Ma chi oggi la critica dovrebbe avere il coraggio di farlo non in nome della difesa della sinistra, non in nome della difesa dell’antifascismo, non in nome della difesa della Costituzione, ma in nome di tutto ciò che significa voler mantenere intatto lo status quo. In sintesi: non voler scardinare il potere delle correnti, non voler combattere la magistratura ideologizzata, non voler creare un meccanismo più trasparente per la valutazione dell’operato dei magistrati, non voler indebolire gli ingranaggi della gogna, non voler creare un sistema all’interno del quale il processo avvenga in condizioni di parità, dove per parità si intende il giusto equilibrio tra pm e avvocati, rafforzando la presenza di un giudice ancora più terzo e ancora più imparziale. Essere contro la riforma Nordio è del tutto legittimo.

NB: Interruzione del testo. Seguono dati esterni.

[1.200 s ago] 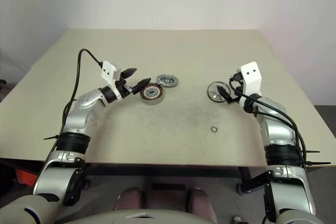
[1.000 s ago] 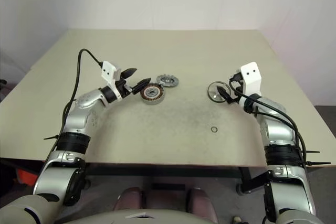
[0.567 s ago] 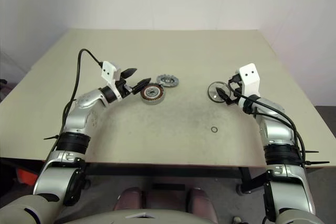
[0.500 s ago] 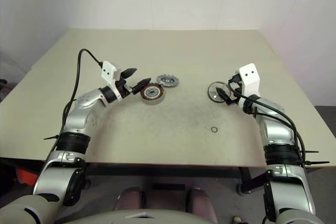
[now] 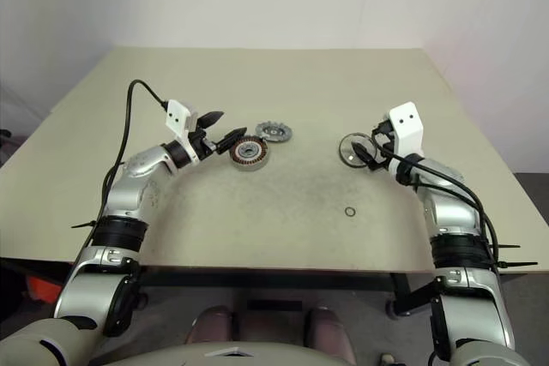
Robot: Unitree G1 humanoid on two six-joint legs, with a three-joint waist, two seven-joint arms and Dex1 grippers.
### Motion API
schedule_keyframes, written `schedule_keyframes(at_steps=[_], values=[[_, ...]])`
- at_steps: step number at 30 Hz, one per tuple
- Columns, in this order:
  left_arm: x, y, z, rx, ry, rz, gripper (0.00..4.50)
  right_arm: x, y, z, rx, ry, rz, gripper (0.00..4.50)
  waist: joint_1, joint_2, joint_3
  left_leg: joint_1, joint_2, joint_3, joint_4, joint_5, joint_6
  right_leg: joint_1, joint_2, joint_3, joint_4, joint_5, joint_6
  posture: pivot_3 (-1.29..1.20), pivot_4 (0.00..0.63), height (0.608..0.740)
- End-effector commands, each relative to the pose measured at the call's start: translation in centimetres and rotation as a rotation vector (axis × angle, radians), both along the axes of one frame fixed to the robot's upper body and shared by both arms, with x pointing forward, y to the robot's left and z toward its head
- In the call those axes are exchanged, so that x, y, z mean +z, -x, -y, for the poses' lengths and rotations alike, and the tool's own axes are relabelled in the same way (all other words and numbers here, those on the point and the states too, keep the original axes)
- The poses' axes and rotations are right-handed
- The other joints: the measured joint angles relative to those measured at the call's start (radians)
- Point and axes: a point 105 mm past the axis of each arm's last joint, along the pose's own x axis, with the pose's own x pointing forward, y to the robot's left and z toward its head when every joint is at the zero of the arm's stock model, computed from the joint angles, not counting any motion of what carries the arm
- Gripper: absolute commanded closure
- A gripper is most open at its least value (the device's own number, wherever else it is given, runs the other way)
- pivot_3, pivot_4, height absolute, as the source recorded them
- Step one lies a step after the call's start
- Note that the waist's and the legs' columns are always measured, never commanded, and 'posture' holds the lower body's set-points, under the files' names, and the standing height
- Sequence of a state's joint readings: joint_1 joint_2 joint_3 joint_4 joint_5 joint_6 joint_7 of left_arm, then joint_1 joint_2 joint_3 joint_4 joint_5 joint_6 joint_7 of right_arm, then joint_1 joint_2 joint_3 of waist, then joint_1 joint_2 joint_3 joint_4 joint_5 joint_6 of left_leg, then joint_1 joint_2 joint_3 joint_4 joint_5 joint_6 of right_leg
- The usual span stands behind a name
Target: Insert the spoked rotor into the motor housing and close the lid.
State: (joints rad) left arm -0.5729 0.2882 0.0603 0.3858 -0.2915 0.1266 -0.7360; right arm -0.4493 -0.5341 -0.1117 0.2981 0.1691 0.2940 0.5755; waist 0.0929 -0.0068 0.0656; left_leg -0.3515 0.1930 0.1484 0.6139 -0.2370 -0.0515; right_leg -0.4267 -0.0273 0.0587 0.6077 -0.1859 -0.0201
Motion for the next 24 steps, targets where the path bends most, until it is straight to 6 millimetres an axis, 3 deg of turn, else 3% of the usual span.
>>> schedule_keyframes(at_steps=[1, 4, 6, 8, 12, 14, 18, 24], values=[[1.5, 0.0, -0.2, -0.002, -0.006, 0.059, 0.04, 2.1, -0.3, -0.2, 0.017, 0.016, 0.074, 0.0, 0.0, 0.0, 0.0, 0.0, 0.0, 0.0, 0.0, 0.0, 0.0, 0.0, 0.0, 0.0, 0.0, 0.0, 0.0, 0.0, 0.0, 0.74], [1.0, -0.1, -0.3, 0.0, -0.097, 0.072, 0.04, 2.6, -0.4, -0.3, 0.027, 0.031, 0.086, 0.0, 0.0, 0.0, 0.0, 0.0, 0.0, 0.0, 0.0, 0.0, 0.0, 0.0, 0.0, 0.0, 0.0, 0.0, 0.0, 0.0, 0.0, 0.74], [0.5, 0.0, -0.4, -0.005, -0.299, 0.148, 0.04, 3.0, -0.5, -0.6, 0.036, 0.031, 0.095, 0.0, -0.001, 0.0, 0.0, 0.0, 0.0, 0.0, -0.001, 0.0, 0.0, 0.0, 0.0, 0.0, 0.0, 0.0, 0.0, 0.0, 0.0, 0.74], [1.2, -0.1, -0.5, -0.018, -0.434, 0.224, 0.04, 3.2, -0.5, -0.8, 0.045, 0.028, 0.099, 0.0, -0.001, 0.0, 0.0, 0.0, 0.0, 0.0, -0.001, 0.0, 0.0, 0.0, 0.0, -0.001, 0.0, 0.0, 0.0, 0.0, 0.0, 0.74], [4.3, -0.1, -0.4, -0.12, -0.636, 0.379, 0.04, 3.1, -0.5, -1.1, 0.049, 0.026, 0.097, 0.0, 0.001, 0.0, 0.0, 0.0, 0.0, -0.001, -0.001, 0.001, -0.001, 0.0, -0.001, -0.002, 0.0, 0.0, 0.0, 0.0, 0.0, 0.74], [4.7, 0.1, -0.3, -0.195, -0.765, 0.419, 0.04, 3.1, -0.5, -1.1, 0.05, 0.024, 0.098, 0.0, 0.002, 0.0, 0.001, -0.001, 0.0, -0.001, -0.002, 0.002, -0.001, 0.0, -0.003, -0.003, 0.0, 0.0, 0.0, 0.0, 0.0, 0.74], [4.5, -0.4, 0.0, -0.324, -1.014, 0.47, 0.04, 3.1, -0.7, -1.3, 0.058, 0.025, 0.095, 0.0, 0.001, 0.001, 0.0, 0.0, -0.004, -0.001, -0.004, 0.002, -0.001, 0.0, -0.008, -0.003, 0.0, -0.001, 0.002, 0.0, 0.0, 0.74], [2.2, -1.4, 0.6, -0.509, -1.279, 0.481, 0.04, 3.1, -0.9, -1.6, 0.062, 0.024, 0.096, 0.0, 0.002, 0.001, 0.001, -0.001, -0.006, -0.001, -0.004, 0.003, -0.001, 0.001, -0.011, -0.004, 0.0, -0.002, 0.003, 0.0, 0.0, 0.74]])
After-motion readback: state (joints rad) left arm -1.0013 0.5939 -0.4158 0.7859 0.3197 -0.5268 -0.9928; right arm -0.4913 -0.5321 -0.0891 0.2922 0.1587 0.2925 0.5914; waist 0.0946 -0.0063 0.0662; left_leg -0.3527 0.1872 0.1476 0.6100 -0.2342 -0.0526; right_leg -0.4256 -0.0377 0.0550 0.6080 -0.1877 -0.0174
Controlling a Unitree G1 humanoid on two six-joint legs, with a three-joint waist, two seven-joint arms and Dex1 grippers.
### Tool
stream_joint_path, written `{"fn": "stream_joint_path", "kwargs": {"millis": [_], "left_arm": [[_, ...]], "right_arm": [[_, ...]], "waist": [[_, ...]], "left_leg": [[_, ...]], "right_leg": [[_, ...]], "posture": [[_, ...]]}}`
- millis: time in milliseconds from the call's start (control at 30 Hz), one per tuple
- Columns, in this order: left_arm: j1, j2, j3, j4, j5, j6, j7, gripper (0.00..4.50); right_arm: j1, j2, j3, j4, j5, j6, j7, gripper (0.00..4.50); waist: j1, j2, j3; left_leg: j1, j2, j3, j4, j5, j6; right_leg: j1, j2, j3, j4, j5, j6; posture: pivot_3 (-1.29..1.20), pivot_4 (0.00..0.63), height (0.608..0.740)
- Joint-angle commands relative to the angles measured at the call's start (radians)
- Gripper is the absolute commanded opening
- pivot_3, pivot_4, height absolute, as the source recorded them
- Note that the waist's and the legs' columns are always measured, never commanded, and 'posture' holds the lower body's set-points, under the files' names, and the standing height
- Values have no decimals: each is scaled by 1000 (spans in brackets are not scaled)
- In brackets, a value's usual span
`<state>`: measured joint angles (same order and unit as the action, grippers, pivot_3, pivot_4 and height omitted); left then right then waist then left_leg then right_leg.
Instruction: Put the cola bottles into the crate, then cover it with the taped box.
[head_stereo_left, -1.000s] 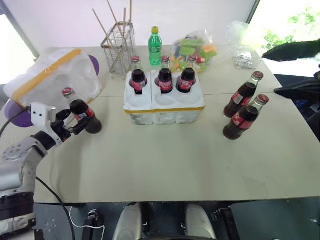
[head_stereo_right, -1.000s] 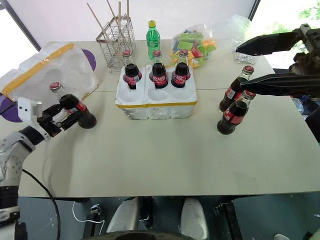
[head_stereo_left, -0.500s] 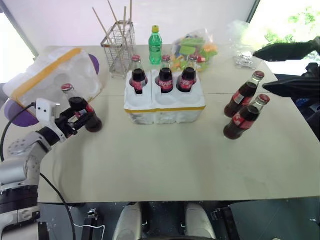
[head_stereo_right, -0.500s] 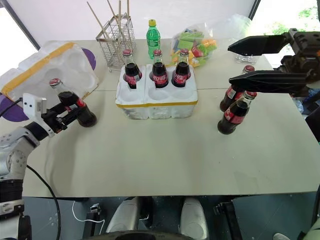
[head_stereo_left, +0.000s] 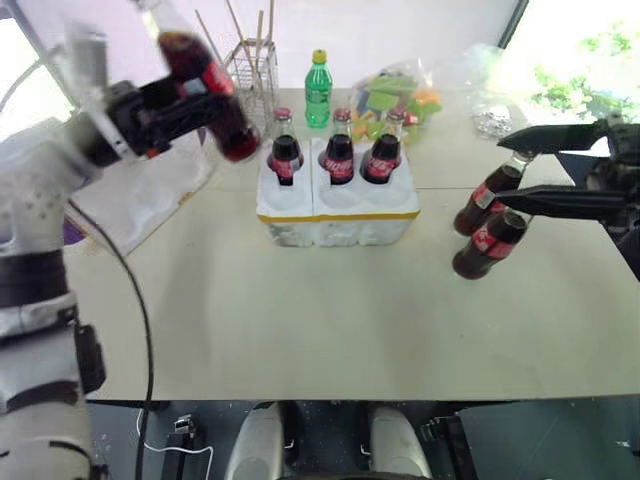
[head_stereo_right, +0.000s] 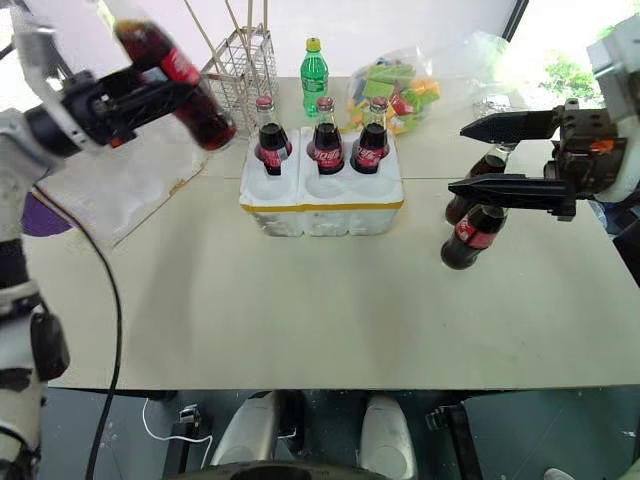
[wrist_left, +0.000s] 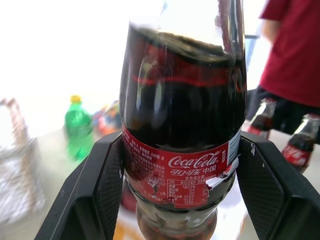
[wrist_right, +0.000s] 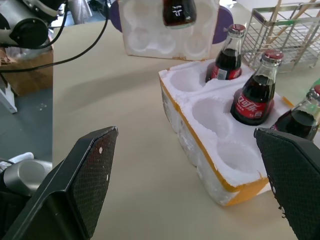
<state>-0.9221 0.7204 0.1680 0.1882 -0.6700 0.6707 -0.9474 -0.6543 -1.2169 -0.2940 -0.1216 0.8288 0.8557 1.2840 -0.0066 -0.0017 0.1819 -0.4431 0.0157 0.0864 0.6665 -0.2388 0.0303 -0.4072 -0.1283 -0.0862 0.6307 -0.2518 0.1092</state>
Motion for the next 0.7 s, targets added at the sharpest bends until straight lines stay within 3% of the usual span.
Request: {"fn": "stream_joint_path", "kwargs": {"millis": [33, 200, 500, 633, 700], "left_arm": [[-44, -37, -85, 91, 108, -122, -63, 2621], [-66, -99, -166, 262, 266, -309, -68, 2621], [25, -229, -237, 276, 373, -401, -68, 2621], [62, -233, -235, 241, 388, -399, -81, 4472], [71, -225, -225, 225, 385, -387, -83, 4472]], "right_arm": [[12, 4, -47, -26, -4, -17, -36, 4500], [27, 32, -81, -33, 15, 2, -111, 4500], [85, 85, -86, -41, -1, -17, -174, 4500], [79, 95, -68, -37, -13, -25, -181, 4500], [74, 96, -63, -40, -10, -27, -179, 4500]], "waist": [[-2, 0, 0], [-3, -2, 1], [15, -2, 2], [22, -3, 2], [21, -3, 2]], "left_leg": [[0, 0, 0, 0, 1, -1], [-2, 0, 1, 0, 3, -4], [-1, 2, 0, 1, 0, 1], [-1, 2, -1, 1, 0, 1], [-2, 1, -1, 1, 0, 1]], "right_leg": [[0, 1, 0, 0, 0, 0], [-3, 3, 1, 0, 0, 0], [-1, 2, 1, 1, 1, 0], [-1, 2, 0, 1, 1, 0], [-1, 2, 0, 1, 1, 0]], "posture": [[0, 150, 736], [0, 150, 736], [0, 150, 736], [0, 150, 736], [0, 150, 736]]}}
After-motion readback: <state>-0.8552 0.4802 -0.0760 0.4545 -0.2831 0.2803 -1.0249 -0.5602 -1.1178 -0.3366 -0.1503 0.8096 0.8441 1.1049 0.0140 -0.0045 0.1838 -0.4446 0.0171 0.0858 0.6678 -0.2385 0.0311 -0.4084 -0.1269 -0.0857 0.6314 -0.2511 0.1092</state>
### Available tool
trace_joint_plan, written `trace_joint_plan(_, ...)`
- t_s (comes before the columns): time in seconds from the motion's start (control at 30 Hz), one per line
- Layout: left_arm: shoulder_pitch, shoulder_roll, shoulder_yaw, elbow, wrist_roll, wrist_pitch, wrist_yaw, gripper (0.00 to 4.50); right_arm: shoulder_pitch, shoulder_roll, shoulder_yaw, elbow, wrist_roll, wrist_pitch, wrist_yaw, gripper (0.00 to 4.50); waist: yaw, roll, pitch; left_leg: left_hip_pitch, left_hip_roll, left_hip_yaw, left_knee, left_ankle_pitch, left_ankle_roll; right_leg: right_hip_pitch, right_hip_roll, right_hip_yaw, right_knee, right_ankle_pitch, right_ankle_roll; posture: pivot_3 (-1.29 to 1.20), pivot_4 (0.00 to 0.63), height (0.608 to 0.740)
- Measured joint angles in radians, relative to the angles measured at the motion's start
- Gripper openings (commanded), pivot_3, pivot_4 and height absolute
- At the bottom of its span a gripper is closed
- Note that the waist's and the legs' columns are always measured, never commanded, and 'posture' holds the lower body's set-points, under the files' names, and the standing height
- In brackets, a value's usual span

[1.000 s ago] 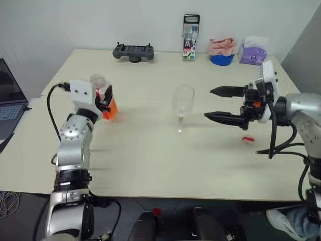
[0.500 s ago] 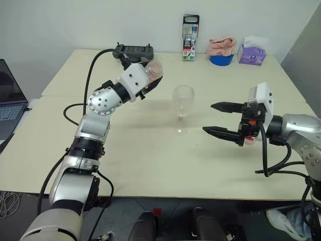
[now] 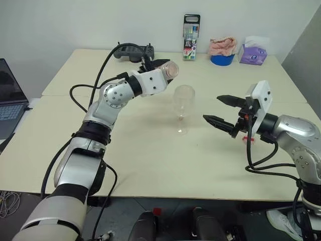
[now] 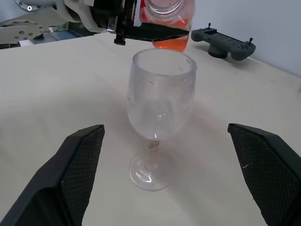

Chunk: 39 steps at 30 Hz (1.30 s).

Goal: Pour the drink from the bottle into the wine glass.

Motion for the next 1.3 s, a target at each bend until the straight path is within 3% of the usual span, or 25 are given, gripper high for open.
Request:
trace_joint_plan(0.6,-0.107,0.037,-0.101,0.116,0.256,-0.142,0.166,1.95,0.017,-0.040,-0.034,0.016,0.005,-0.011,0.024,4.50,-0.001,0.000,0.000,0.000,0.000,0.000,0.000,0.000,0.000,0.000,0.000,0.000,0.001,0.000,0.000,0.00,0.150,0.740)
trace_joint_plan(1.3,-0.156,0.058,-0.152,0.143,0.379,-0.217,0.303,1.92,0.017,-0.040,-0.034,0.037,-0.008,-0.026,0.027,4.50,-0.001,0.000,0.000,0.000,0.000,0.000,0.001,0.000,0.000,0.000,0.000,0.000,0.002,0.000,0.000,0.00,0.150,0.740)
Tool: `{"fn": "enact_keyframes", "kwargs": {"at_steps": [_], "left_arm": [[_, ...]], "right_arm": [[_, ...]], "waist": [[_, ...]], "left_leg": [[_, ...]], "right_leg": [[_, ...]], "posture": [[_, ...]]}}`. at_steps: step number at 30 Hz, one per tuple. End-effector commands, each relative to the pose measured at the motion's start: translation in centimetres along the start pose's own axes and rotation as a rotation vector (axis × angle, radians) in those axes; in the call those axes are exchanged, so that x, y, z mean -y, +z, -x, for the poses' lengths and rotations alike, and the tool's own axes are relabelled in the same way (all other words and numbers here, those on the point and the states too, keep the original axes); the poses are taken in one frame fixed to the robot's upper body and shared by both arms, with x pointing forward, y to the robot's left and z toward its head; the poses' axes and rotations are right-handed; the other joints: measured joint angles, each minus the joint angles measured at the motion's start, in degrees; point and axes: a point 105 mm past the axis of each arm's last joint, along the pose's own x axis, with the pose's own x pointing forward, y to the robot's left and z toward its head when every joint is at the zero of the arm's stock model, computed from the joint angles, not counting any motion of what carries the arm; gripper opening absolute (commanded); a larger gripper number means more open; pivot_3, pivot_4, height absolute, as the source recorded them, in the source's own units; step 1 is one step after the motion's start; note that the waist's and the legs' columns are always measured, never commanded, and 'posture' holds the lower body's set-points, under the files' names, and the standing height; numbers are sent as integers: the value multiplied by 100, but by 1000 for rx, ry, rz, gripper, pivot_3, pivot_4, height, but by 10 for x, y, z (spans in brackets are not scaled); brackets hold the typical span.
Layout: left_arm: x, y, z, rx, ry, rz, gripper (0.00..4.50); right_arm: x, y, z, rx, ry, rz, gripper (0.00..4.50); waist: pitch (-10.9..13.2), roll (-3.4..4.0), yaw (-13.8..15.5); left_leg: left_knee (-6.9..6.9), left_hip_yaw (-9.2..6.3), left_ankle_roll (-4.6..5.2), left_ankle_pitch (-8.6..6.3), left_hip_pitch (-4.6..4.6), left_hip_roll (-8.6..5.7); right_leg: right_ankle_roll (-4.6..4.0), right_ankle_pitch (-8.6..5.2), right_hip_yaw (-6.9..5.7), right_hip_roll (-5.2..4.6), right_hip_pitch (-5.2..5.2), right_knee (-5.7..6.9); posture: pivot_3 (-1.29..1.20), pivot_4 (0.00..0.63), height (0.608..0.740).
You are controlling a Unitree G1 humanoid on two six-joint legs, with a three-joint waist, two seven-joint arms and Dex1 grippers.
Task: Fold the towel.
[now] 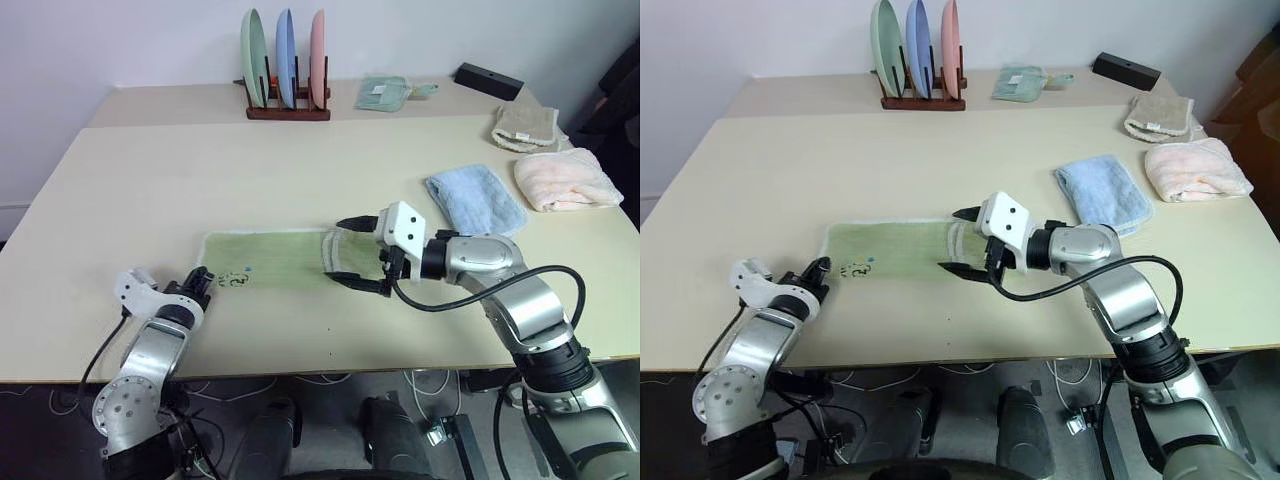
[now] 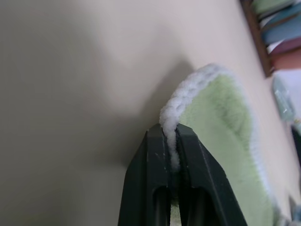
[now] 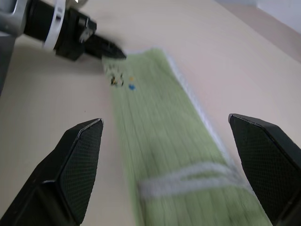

Esserlo in nome della difesa della Costituzione, in nome della difesa della democrazia, in nome della difesa della sinistra è una truffa storica. Chiamare le cose con il loro nome, forse, può aiutare a capire che cosa significa voler cambiare la giustizia e che cosa significa lottare per difendere uno status quo che ha reso la nostra democrazia più fragile, più vulnerabile, più esposta alle esondazioni dell’unico pieno potere che minaccia l’Italia: quello dei pm.